(EXERCISE)
Copy every entry exactly as given, minus the images.

Stored items from a collection

+ + + + + + +

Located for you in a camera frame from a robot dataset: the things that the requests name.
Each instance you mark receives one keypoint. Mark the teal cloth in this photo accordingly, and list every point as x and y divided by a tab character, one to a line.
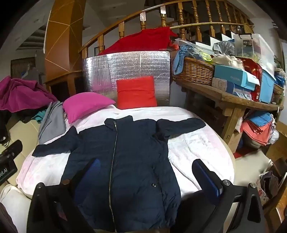
40	116

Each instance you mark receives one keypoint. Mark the wooden side table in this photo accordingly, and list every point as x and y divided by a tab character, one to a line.
201	88

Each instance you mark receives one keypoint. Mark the magenta fleece garment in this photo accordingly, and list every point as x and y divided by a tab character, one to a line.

+ + + + + + +

(TASK RESPONSE)
Located for you in a camera frame from a robot dataset: the things that the requests name.
Each instance you mark receives one keypoint. Mark the teal cloth in this photo accordingly, and list every point as x and y divided by a tab character, one to a line.
40	116

Each instance you mark receives one keypoint. Mark the wooden side table in this photo accordingly, and list every point as x and y divided by a tab character, one to a line.
201	88

Each instance you mark receives one keypoint. Mark the magenta fleece garment in this photo accordingly, and list every point as x and y divided by a tab character, one to a line.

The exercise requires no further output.